Costa Concordia, il pm: «Dio abbia pietà di Schettino, noi no»

26/01/2015  La procura di Grosseto ha chiesto ventisei anni e tre mesi di condanna e l'arresto per pericolo di fuga per l’ex comandante, unico imputato per il naufragio al Giglio. Ma lui replica: «Io non scappo». Il procuratore: «Incauto idiota»

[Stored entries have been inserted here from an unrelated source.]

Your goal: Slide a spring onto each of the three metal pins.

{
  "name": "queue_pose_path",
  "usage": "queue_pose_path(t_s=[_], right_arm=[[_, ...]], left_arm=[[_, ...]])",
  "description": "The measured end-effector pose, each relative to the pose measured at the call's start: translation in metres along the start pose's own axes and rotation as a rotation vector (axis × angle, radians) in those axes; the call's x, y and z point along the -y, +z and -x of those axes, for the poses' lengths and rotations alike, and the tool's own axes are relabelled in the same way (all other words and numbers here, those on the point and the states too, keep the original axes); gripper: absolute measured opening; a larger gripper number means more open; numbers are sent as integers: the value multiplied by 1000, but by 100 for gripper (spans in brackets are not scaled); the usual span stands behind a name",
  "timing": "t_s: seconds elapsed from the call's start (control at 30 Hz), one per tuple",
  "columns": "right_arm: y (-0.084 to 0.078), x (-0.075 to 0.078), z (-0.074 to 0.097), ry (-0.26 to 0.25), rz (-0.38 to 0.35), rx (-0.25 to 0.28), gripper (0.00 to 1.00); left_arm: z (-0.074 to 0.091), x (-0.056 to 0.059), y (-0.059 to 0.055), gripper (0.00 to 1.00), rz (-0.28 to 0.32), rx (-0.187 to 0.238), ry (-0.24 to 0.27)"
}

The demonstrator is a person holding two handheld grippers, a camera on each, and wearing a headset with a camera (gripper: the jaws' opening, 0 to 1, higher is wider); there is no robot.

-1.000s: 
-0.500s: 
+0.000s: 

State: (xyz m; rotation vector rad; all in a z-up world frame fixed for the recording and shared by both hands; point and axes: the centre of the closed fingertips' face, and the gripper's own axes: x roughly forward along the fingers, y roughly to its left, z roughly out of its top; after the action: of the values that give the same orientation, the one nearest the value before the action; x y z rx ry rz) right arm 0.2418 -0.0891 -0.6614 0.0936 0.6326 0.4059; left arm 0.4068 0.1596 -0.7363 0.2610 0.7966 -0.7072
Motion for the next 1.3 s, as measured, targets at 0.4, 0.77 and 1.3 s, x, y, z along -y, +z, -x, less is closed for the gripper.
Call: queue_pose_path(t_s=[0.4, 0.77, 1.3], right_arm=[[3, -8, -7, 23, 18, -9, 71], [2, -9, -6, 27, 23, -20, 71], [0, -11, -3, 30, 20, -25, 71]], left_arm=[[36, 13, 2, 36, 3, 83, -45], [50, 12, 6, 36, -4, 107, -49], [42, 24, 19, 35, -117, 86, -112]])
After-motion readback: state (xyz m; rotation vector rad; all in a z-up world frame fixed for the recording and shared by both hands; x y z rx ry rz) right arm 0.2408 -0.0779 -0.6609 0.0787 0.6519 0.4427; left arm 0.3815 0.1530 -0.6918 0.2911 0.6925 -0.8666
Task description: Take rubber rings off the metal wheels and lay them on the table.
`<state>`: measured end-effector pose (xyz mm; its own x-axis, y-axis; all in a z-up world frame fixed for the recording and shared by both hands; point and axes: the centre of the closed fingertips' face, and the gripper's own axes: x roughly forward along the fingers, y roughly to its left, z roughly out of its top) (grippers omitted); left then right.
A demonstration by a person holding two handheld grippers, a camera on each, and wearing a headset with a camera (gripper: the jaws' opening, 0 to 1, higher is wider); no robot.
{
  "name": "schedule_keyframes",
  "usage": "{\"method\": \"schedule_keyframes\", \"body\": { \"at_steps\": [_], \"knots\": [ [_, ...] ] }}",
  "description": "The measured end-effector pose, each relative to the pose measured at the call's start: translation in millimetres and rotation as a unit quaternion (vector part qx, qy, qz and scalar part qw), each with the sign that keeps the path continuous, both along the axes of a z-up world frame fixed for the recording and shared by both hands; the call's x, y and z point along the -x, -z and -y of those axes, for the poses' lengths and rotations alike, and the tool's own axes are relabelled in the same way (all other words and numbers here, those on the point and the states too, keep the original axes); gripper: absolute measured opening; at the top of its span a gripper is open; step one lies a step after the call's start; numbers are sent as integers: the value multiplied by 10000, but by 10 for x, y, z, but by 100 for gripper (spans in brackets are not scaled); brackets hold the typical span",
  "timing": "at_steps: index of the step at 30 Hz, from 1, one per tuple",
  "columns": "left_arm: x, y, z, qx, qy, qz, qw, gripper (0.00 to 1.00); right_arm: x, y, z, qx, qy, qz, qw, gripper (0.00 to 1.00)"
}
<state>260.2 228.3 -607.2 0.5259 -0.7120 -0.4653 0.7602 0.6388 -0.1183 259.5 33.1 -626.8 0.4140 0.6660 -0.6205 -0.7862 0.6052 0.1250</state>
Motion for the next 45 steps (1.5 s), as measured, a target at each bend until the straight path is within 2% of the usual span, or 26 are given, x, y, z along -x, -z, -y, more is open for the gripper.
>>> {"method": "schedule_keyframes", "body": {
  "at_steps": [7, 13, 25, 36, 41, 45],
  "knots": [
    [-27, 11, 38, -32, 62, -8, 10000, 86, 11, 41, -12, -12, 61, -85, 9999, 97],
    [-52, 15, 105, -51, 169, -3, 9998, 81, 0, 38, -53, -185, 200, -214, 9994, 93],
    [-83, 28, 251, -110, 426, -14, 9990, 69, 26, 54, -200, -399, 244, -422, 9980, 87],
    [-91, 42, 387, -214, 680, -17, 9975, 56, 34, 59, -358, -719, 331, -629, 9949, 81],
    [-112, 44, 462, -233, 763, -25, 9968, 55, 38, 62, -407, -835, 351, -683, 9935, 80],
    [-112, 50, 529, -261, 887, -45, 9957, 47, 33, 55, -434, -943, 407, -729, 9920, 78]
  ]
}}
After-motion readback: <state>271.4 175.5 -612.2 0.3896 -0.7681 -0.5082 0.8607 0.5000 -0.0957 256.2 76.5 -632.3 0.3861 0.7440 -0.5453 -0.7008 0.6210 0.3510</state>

Una pena esemplare, ventisei anni e 3 mesi di reclusione, per riscattare il naufragio della Costa Concordia. L’hanno chiesta i pm di Grosseto per il comandante Francesco Schettino, unico imputato per il disastro al largo dell’Isola del Giglio che causò la morte di 32 persone nella notte del 13 gennaio 2012. Il pm Maria Navarro ha cumulato i 14 anni per i reati di omicidio e lesioni colposi (il reato più grave la morte della bambina Dayana Arlotti), di naufragio colposo (9 anni), abbandono di incapaci e della nave (3 anni). Richiesti anche tre mesi di arresto come custodia cautelare per pericolo di fuga. La richiesta, su cui la procura invita il tribunale a decidere, è relativa alle contravvenzioni di omesse e false dichiarazioni all'autorità marittima. Tra le pene accessorie, anche l'interdizione perpetua dai pubblici uffici e quella dalla professione per 5 anni e 6 mesi.

La sentenza arriverà intorno al 10 febbraio. La requisitoria dei pm, però, è stata particolarmente dura: «Che Dio abbia pietà di Schettino perché noi non possiamo averne alcuna», ha detto concludendo la sua requisitoria il sostituto procuratore Stefano Pizza

«Quella di Schettino è stata una colpa cosciente. Si può dire che il comandante abbia cumulato in sé la figura dell'incauto ottimista e quella dell'abile idiota, producendo quella dell'incauto idiota», ha detto Pizza. Il sostituto esclude l'errore del timoniere «irrilevante» secondo l'analisi dei periti e si concentra sul comportamento dell'imputato sulla mancata emergenza e sull'abbandono della nave bollandole come «condotte criminose».

La colpa di Schettino è stata «smisurata», ha raccontato che «non sapeva dove stava andando».
«Il dovere di abbandonare per ultimo la nave - aveva continuato Pizza - da parte del comandante non è solo un obbligo dettato dall'antica arte marinaresca, ma è un dovere giuridico che ha la sua fondatezza nel ridurre al minimo i danni alle persone». Il pm ha ravvisato numerosi profili di colpa a carico di Schettino. Tra questi, non aver verificato che la rotta fosse sicura, non aver cercato informazioni sulla rotta né dai suoi ufficiali né dal radar, aver condotto la nave a 16 nodi tenendo la prua perpendicolare all'isola, aver dato ordini ad elevatissima frequenza al timoniere, «non aver seguito le buone regole dell'arte marinara per evitare il basso fondale», «mancato rilevamento del punto nave a intervalli regolari». E ancora, sempre tra le varie colpe, non aver disposto un «adeguato servizio di vedette», aver permesso che sul ponte di comando vi fossero «persone fonte di disturbo alla guardia».

Letta anche la testimonianza di Stefano Iannelli, ufficiale della Concordia che era nella lancia con Schettino, data il 15 gennaio 2012 agli investigatori:  «Non si è prodigato in mare, è rimasto sugli scogli a guardare la nave andare a picco».